Não é incomum, por exemplo que as pessoas com deficiência, especialmente as mulheres, tenham sua sexualidade negada ou estereotipada em virtude de concepções infantilizadas ou que se tornam fetichizadas, tipo “ah, elas (eles) têm a sexualidade aflorada”. Não é incomum terem seus direitos sexuais e reprodutivos cerceados, sendo muitas vezes submetidas a abortos forçados, a esterilizações involuntárias, ou até mesmo as mais “singelas” formas de opressão: minha filha tem deficiência, não tem condições de cuidar de um filho, por isso eu (família) decido que ela não terá um filho, sem consulta-la ou sem envolve-la no processo decisório de um procedimento contraceptivo, por exemplo. Não tendo o direito a vivenciar a sexualidade de forma refletida e orientada, estas mulheres tornam-se ainda mais vulneráveis a doenças sexualmente transmissíveis e à violência sexual.

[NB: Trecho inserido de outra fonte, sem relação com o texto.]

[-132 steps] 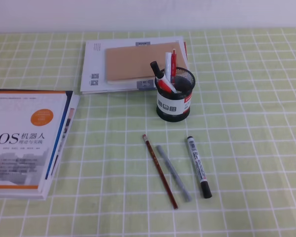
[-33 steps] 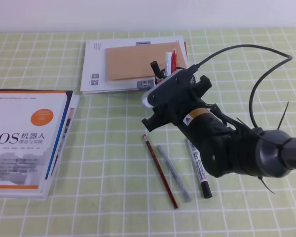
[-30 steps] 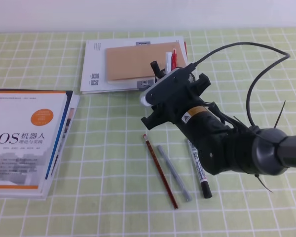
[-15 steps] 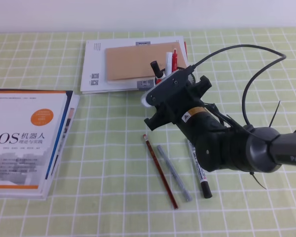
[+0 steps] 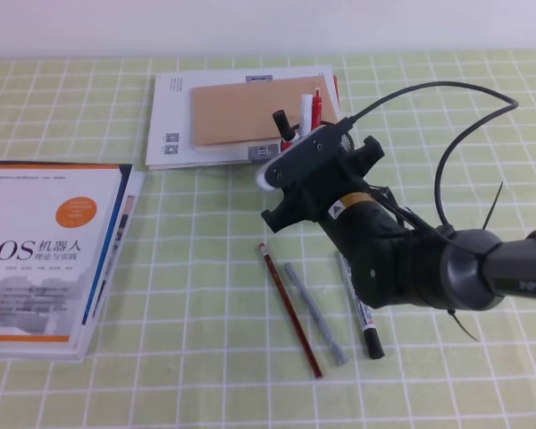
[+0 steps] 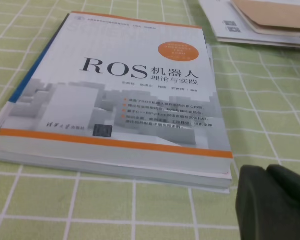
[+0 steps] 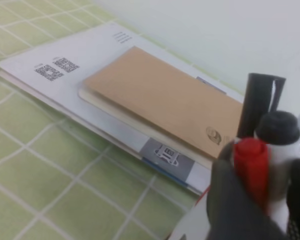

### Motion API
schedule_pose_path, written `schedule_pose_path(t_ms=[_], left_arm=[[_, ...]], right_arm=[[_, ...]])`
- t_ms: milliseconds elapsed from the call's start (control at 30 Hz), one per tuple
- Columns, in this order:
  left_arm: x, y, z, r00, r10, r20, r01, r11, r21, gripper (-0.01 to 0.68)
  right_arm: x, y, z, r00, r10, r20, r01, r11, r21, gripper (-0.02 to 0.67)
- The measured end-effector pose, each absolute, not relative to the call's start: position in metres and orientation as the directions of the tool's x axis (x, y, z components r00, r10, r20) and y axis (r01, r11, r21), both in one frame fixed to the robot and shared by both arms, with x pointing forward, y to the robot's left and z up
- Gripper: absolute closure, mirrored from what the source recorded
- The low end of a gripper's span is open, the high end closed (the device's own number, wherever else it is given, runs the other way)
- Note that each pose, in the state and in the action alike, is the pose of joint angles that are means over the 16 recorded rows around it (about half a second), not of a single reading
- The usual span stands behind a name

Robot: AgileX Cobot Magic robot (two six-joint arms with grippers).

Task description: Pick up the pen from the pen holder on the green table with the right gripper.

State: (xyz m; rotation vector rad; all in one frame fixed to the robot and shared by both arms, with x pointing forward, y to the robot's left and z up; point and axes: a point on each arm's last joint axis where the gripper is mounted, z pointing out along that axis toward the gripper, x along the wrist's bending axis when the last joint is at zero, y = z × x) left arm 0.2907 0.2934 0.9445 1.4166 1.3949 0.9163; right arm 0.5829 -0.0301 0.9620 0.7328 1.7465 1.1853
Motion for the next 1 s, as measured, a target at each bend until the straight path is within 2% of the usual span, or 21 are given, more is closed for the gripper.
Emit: schedule_pose_path(t_ms=[367,800,1000], left_arm=[[0.2907,0.2934,0.9445,0.082,0.992,-0.091,0.310,0.062,0.949,0.680],[0.2907,0.2934,0.9445,0.082,0.992,-0.091,0.310,0.062,0.949,0.680],[0.2907,0.2934,0.9445,0.082,0.992,-0.091,0.310,0.062,0.949,0.680]], right_arm=[[0.5871,-0.0303,0.9641,-0.428,0.834,-0.349,-0.009,0.382,0.924,0.449],[0.5878,-0.0319,0.9644,-0.420,0.838,-0.348,0.002,0.384,0.923,0.560],[0.5868,-0.0327,0.9684,-0.427,0.839,-0.338,0.016,0.381,0.924,0.590]])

Ainda com relação à violência sexual, muitas mulheres com deficiência são dependentes de educadores ou cuidadores, o que as deixam expostas a um maior número de abusos. Normalmente também, quando denunciam a violência não são levadas a sério, já que seu discurso costumeiramente não possui “credibilidade”. Fora isso, é preciso lembrar das barreiras enfrentadas pelas mulheres para denunciar uma violência: barreiras urbanísticas( muitas vezes não conseguem ao menos chegar a um serviço de proteção) barreiras de comunicação (é comum os equipamentos públicos não terem profissionais com formação para comunicação acessível ou não possuírem recursos de acessibilidade) barreiras atitudinais (os preconceitos e estereótipos a que são submetidas).
Por fim, não poderíamos deixar de citar as questões enfrentadas pelas mulheres com deficiência no marcado de trabalho. Assim como acontece com as mulheres sem deficiência, é muito menor o número de mulheres contratadas pelas empresas do que o de homens contratados para as mesmas vagas. Dados da Relação Anual de Informações Sociais (RAIS) em 2016 (ano base 2015), produzida pelo Ministério da Economia e que congrega informações sobre trabalho e emprego no Brasil, apontam que 64,23% dos postos de trabalho é ocupado por homens e 35,77% ocupado por mulheres. Segundo o relatório a participação feminina vem aumentando nos últimos tempos, mas pelas estatísticas podemos ver o quanto ainda é necessário refletir e avançar no sentido de eliminar estas desigualdades de gênero em nosso país.
O dia 08 de março é um dia em que todos congregamos esforços para trazer à tona a discussão sobre os direitos das mulheres garantindo vivenciarem suas vidas com segurança, em liberdade e de forma digna. É urgente também trazermos para o centro das discussões que a realidade das mulheres com deficiência não pode permanecer invisível neste contexto, afinal estamos falando da construção de uma sociedade mais justa e mais diversa para todas e todos!
Para finalizar deixamos um trecho de um lindo texto do Blog “Catarinas” e que fala sobre a solidão das mulheres com deficiência: “É preciso muito amor próprio para viver em uma sociedade preconceituosa sem esmorecer. Acreditar em si mesma e em quem está por perto para se relacionar com confiança, respeito e carinho. Reconhecer suas qualidades e investir nelas. Mas também, é preciso que pessoas que não possuem deficiências vasculhem seus preconceitos e se desarmem deles, para ter a chance de conhecer mulheres tão bacanas quanto as que correspondem a todos os requisitos de beleza”.